Permutation Equivariant Neural Functionals
This work addresses a foundational challenge in machine learning for researchers and practitioners by providing a unifying principle for processing neural network weights, which is incremental as it builds on symmetry principles to improve architecture design.
The paper tackles the problem of designing neural networks that can process the weights or gradients of other neural networks, known as neural functional networks (NFNs), by introducing a permutation equivariant framework that encodes symmetries as an inductive bias. The result shows that these networks are effective on tasks like predicting classifier generalization, producing sparsity masks, and classifying or editing implicit neural representations, with code provided for reproducibility.
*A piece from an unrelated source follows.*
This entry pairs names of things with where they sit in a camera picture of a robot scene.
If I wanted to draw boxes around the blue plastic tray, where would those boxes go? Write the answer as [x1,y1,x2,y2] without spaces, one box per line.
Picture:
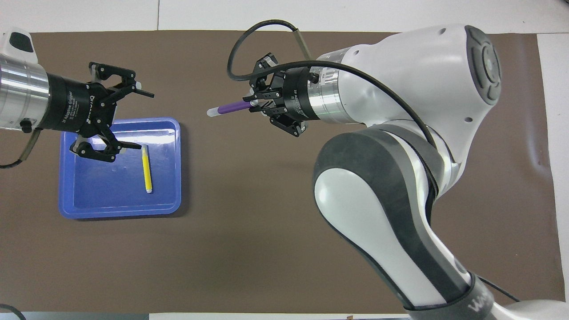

This work studies the design of neural networks that can process the weights or gradients of other neural networks, which we refer to as neural functional networks (NFNs). Despite a wide range of potential applications, including learned optimization, processing implicit neural representations, network editing, and policy evaluation, there are few unifying principles for designing effective architectures that process the weights of other networks. We approach the design of neural functionals through the lens of symmetry, in particular by focusing on the permutation symmetries that arise in the weights of deep feedforward networks because hidden layer neurons have no inherent order. We introduce a framework for building permutation equivariant neural functionals, whose architectures encode these symmetries as an inductive bias. The key building blocks of this framework are NF-Layers (neural functional layers) that we constrain to be permutation equivariant through an appropriate parameter sharing scheme. In our experiments, we find that permutation equivariant neural functionals are effective on a diverse set of tasks that require processing the weights of MLPs and CNNs, such as predicting classifier generalization, producing "winning ticket" sparsity masks for initializations, and classifying or editing implicit neural representations (INRs). In addition, we provide code for our models and experiments at https://github.com/AllanYangZhou/nfn.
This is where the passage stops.